The more time you spend online, the more you’re at risk of being targeted by cybercriminals. But did you know that the threat is even greater when you travel?
Imagine this scenario: your company sends you overseas to complete a project. During your stay, you use your company business card at an ATM – nothing unusual about that. But, once you return home, your employer notices massive cash withdrawals from the bank – withdrawals you’re at a loss to explain.
For one small consulting firm, this was no imaginary situation. Reported by the National Cybersecurity Alliance, the incident saw the 10-man consultancy lose a total of $15 000 – the business’s entire cash reserve – after the credit card details were recorded by a skimmer device that criminals had installed on the ATM used by the employee.
“This incident shows just how devastating the effects of cybercrime can be,” says Bonnie Smith, General Manager FCM Travel. “And it’s just one example of a cyberattack. There are so many more ways criminals can target travellers – so it’s important to be aware while you’re out on the road.

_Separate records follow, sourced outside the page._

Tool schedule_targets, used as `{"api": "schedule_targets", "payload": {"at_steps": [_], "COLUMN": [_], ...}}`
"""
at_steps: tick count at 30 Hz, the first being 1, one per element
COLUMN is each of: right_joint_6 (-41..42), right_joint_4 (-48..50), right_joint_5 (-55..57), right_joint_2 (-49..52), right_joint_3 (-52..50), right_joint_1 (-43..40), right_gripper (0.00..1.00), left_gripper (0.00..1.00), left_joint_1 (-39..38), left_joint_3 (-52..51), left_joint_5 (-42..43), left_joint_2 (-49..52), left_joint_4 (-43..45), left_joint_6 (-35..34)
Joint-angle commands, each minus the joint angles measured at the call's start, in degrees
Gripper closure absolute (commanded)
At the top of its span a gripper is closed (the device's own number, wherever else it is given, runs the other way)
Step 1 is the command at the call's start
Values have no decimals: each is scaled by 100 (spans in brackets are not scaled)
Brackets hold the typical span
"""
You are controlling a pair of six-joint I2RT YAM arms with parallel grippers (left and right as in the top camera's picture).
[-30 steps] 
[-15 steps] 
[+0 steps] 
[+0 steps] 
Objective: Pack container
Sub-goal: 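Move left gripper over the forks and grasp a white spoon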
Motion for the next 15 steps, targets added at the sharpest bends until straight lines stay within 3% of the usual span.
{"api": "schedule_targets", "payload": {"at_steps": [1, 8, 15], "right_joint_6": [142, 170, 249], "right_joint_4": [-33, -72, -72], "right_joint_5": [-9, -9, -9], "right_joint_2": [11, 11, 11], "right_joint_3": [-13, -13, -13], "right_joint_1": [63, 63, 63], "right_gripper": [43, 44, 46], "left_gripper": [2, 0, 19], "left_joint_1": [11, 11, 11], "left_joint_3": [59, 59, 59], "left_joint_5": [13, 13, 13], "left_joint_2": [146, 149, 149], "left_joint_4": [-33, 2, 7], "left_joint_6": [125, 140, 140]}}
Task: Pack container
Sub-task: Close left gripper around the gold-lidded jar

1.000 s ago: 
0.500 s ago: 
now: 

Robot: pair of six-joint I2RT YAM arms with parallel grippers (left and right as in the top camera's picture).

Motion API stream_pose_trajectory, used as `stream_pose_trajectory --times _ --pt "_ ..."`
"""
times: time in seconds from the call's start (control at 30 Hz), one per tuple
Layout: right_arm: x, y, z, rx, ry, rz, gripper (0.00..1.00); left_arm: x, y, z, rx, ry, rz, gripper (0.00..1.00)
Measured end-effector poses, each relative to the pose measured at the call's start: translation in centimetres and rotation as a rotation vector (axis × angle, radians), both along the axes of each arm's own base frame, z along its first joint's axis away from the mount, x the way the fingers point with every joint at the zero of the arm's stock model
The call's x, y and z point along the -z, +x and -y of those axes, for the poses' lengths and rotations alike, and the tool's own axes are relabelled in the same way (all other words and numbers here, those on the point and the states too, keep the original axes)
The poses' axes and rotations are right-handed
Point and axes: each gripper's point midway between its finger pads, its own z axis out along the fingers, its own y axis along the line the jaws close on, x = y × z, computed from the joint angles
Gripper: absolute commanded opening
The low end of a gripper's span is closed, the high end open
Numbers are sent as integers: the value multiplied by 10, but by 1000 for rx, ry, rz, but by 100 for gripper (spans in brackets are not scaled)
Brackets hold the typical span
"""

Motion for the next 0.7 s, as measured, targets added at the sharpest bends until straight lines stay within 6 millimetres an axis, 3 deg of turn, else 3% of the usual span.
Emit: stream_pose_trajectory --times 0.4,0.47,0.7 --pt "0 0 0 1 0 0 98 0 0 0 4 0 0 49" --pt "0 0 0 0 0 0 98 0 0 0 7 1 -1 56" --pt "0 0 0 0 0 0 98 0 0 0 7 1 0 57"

Don’t let your guard slip, which is often challenging when you’re focussed on meetings, exploring new places or enjoying your trip.”
According to a study conducted by IEEE Innovation At Work, the travel and transportation industry was the second most targeted industry for cybercriminals in 2018. The same study reports that one in seven travellers has fallen victim to information theft.
Why are travellers such soft targets?
One reason may be their lackadaisical attitude. A somewhat concerning report by IBM shows that although 40% of travellers acknowledge that they could be at risk of cybercrime, only 30% guard against the threat.
Don’t judge the other 70% of travellers too harshly, though. Smith points out that travel leaves people in a highly vulnerable position. For a start, travellers typically have, out of necessity, a large volume of valuable data on their person, from their passports to travel itineraries and payment information. All of this is gold for the cybercriminal who can sell the information or use it for identity theft or phishing attacks.
The traveller’s state of mind doesn’t help, either. When you’re feeling tired after a long trip, it’s normal to opt for the quickest connectivity solution – like public Wi-Fi – to download a mail or make a fast transaction instead of opting for the safest option.
What’s more, because of the interconnectivity of devices, any seemingly small breach of security may have massive ramifications.
Guard against being a victim
The good news, says Smith, is that while the threat might be significant, there are several steps travellers can use to avoid an attack.
Some of these actions should be taken before leaving home, like brushing up on your rights and local laws. This is important because different countries may exert different rights to your data. For example, border guards may ask to see the contents of your laptop, and if you know that this is likely, you can plan ahead.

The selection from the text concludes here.